Work instruction:
Below are the records; give again exactly the line with "Identify green Dell", the line with "Identify RAM slot", and each line that lies between them, and nothing besides.

Provided data:
━━━━━━━━━━

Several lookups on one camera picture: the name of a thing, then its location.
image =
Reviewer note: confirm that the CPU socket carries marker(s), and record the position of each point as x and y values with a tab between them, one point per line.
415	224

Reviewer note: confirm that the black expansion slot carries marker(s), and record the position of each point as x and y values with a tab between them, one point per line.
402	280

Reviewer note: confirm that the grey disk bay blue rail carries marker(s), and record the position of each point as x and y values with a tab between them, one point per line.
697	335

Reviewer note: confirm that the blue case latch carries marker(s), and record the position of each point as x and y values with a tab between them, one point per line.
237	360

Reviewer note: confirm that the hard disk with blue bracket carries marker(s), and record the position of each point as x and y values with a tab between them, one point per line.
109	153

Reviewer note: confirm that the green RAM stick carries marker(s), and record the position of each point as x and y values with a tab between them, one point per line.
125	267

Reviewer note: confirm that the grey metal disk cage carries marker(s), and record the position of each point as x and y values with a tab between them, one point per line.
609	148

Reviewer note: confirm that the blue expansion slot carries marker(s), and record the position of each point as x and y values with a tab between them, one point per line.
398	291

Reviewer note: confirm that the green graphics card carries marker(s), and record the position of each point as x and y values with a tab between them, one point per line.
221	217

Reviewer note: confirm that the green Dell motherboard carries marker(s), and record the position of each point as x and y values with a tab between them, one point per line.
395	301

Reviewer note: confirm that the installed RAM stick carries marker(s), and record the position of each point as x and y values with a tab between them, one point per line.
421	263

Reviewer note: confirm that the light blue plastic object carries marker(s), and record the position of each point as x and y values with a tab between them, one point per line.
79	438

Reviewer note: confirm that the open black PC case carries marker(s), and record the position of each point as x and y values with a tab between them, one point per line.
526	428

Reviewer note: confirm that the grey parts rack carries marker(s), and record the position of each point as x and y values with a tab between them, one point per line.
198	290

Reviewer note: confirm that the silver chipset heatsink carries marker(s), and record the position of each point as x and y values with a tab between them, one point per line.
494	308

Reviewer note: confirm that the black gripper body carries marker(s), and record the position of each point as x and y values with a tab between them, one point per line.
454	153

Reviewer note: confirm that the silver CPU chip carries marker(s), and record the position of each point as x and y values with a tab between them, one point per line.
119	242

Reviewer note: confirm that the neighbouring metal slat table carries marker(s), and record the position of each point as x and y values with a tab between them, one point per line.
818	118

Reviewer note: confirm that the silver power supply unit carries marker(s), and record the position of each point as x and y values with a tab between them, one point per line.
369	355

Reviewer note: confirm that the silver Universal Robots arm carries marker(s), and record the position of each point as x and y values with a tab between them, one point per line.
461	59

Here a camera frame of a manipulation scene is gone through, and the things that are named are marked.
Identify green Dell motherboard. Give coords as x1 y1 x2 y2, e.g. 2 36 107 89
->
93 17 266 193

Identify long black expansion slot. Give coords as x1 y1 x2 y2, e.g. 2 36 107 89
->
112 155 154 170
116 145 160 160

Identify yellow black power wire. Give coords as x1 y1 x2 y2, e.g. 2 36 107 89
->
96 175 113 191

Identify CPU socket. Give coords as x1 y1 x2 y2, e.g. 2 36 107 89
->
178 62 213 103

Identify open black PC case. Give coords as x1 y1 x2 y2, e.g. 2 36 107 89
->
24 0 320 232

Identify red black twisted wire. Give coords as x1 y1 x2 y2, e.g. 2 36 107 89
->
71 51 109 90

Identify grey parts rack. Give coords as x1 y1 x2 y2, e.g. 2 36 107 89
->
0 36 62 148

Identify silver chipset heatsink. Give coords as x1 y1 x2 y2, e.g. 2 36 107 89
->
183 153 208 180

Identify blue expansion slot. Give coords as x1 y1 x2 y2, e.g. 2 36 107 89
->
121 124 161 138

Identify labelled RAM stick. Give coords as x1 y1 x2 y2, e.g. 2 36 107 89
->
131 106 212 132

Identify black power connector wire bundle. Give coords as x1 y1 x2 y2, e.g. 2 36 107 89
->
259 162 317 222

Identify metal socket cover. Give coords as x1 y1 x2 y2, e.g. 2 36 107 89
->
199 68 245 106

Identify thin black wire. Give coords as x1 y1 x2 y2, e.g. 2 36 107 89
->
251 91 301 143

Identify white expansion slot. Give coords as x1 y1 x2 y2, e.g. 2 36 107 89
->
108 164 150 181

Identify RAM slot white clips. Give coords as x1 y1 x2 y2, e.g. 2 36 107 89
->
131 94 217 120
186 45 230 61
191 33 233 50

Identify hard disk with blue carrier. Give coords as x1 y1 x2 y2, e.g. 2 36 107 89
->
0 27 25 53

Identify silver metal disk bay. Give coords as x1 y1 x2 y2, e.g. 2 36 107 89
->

━━━━━━━━━━

Your response:
Identify green Dell motherboard. Give coords as x1 y1 x2 y2, e.g. 2 36 107 89
->
93 17 266 193

Identify long black expansion slot. Give coords as x1 y1 x2 y2, e.g. 2 36 107 89
->
112 155 154 170
116 145 160 160

Identify yellow black power wire. Give coords as x1 y1 x2 y2, e.g. 2 36 107 89
->
96 175 113 191

Identify CPU socket. Give coords as x1 y1 x2 y2, e.g. 2 36 107 89
->
178 62 213 103

Identify open black PC case. Give coords as x1 y1 x2 y2, e.g. 2 36 107 89
->
24 0 320 232

Identify red black twisted wire. Give coords as x1 y1 x2 y2, e.g. 2 36 107 89
->
71 51 109 90

Identify grey parts rack. Give coords as x1 y1 x2 y2, e.g. 2 36 107 89
->
0 36 62 148

Identify silver chipset heatsink. Give coords as x1 y1 x2 y2, e.g. 2 36 107 89
->
183 153 208 180

Identify blue expansion slot. Give coords as x1 y1 x2 y2, e.g. 2 36 107 89
->
121 124 161 138

Identify labelled RAM stick. Give coords as x1 y1 x2 y2, e.g. 2 36 107 89
->
131 106 212 132

Identify black power connector wire bundle. Give coords as x1 y1 x2 y2, e.g. 2 36 107 89
->
259 162 317 222

Identify metal socket cover. Give coords as x1 y1 x2 y2, e.g. 2 36 107 89
->
199 68 245 106

Identify thin black wire. Give coords as x1 y1 x2 y2, e.g. 2 36 107 89
->
251 91 301 143

Identify white expansion slot. Give coords as x1 y1 x2 y2, e.g. 2 36 107 89
->
108 164 150 181

Identify RAM slot white clips. Give coords as x1 y1 x2 y2, e.g. 2 36 107 89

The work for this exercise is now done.